If you wanted to only partially quote me, you should have quoted at least the comparison part. as it is, no matter how close my post is, people (myself included) won't scroll up, and see just a blank statement of Nvidia not caring for consoles because the revenue is small, not that teh revenue is small compared to something else. Welcome to twisting people's words to mean something else. I'll be nice and give you tyhe benefit of doubt and take it as being accidental.

I read the two posts you mentioned specifically at the time. I also read the rest of page 4 many hours earlier, and that's well and truly gone off the stack. If you wanted post #61 included, you should have included it when giving specific examples, since I treated every other post as not part of your reponse. Welcome to how references work.

As for relevance to consoles, the only relevant bit is how Nvidia decided not to pursue consoles and AMD did. All I did was explain ways in which Nvidia could have provided a competing chip (either by integrating POWER or ARM with GeForce in a SoC, or by using an extremely wide link combined with an existing external CPU, which is where the link to an article about Sierra and Summit are relevant, since, due to needs, they built a really wide, high-bandwidth link)
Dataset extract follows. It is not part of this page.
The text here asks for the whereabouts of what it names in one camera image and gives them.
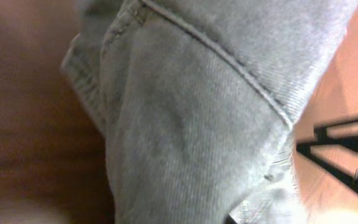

Now, let's have a look at the fames post #61:



john_ said:


> Considering that Nvidia was already thinking of lowering prices at the hi end, this is exactly what AMD needed. I don't expect Nvidia to do a huge price cut after these news. They will do the price cuts they where thinking and stop there. Also the prices affect all the cards not just the hi end and at the low/mid range AMD is more than competitive. Also the price redaction affects console processors.
> 
> Nvidia would have offered to make console chips even with zero margins. The reason is simple. All console games would be using PhysX and GameWorks by now. AMD gpus would have been considered faulty at best today with many bugs all over the place and poor performance. I think Nvidia tried, but both Sony and Microsoft where having cheap x86 consoles in their minds that would start bringing profits from day one.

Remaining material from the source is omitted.